■ The task
Below are records; copy every line among them that contains the word "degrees".

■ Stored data
= Beginning of Section =

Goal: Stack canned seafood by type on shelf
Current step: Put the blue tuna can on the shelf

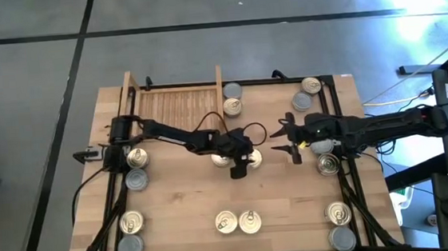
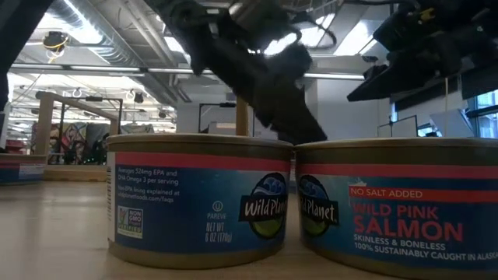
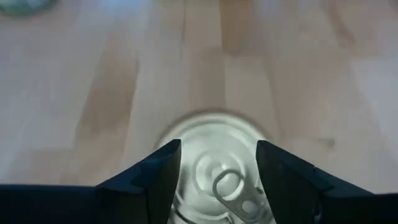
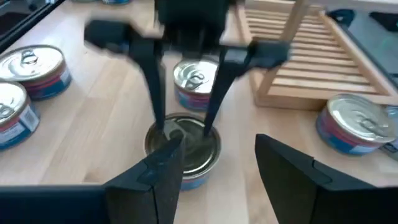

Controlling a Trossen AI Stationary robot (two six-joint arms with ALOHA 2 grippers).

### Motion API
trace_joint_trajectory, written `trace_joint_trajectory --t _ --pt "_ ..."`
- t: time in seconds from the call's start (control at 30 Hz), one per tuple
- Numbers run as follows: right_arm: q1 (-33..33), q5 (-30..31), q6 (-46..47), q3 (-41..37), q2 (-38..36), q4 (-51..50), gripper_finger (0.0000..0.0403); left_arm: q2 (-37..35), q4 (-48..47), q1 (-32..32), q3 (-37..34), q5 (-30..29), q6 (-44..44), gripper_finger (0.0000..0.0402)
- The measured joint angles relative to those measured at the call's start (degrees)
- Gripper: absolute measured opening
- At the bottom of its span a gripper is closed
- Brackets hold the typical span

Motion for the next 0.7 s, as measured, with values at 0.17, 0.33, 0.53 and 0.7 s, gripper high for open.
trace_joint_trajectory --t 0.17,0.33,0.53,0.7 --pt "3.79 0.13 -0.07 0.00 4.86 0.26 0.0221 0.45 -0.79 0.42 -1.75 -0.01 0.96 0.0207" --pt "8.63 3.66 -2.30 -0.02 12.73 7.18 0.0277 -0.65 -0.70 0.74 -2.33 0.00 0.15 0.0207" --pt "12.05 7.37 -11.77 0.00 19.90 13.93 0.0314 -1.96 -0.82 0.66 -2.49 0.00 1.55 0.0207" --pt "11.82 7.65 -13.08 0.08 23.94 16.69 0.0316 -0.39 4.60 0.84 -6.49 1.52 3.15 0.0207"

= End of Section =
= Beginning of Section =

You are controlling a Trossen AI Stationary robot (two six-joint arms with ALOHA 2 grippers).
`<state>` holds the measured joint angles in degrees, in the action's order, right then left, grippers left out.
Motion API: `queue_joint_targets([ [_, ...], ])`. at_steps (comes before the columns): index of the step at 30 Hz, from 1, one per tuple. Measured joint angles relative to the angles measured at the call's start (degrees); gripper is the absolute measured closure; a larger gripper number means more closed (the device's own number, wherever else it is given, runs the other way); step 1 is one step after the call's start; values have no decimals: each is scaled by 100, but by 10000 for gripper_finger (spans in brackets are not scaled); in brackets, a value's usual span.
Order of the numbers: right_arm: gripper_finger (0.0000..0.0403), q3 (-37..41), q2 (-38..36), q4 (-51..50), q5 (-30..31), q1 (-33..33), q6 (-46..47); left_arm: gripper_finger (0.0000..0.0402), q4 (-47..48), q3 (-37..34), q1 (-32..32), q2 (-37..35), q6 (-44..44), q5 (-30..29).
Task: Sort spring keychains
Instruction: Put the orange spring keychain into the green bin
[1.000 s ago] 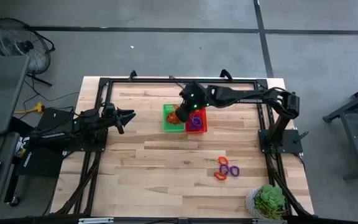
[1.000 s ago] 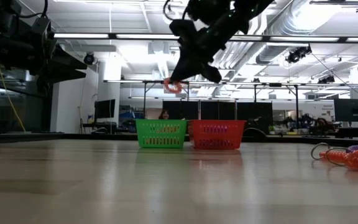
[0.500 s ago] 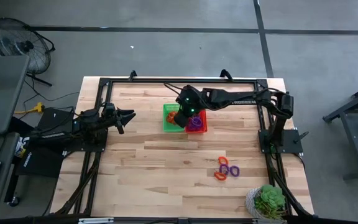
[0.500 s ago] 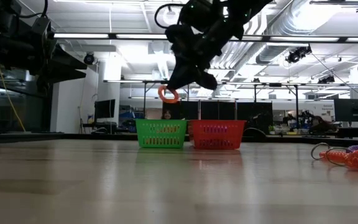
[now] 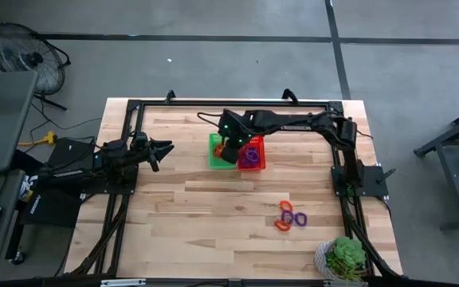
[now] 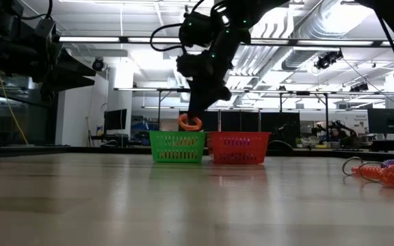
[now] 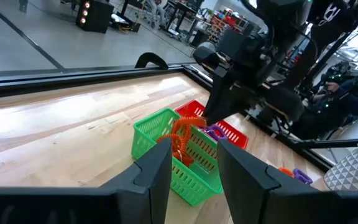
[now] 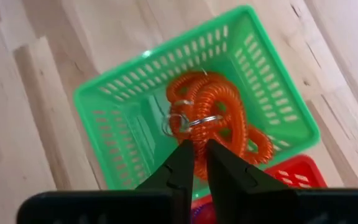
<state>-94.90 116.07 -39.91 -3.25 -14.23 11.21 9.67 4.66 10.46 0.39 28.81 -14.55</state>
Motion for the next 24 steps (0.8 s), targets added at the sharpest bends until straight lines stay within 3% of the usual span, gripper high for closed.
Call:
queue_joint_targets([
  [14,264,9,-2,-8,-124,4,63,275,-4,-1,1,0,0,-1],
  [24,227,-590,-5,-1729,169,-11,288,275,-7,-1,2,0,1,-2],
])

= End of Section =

■ Solution to this exercise
- The measured joint angles relative to those measured at the call's start (degrees)
`<state>` holds the measured joint angles in degrees, in the action's order, right then left, grippers left out.
Motion API: `queue_joint_targets([ [_, ...], ])`. at_steps (comes before the columns): index of the step at 30 Hz, from 1, one per tuple. Measured joint angles relative to the angles measured at the call's start (degrees); gripper is the absolute measured closure; a larger gripper number means more closed (the device's own number, wherever else it is given, runs the other way); step 1 is one step after the call's start; values have no decimals: each is scaled by 100, but by 10000 for gripper_finger (spans in brackets are not scaled); in brackets, a value's usual span.

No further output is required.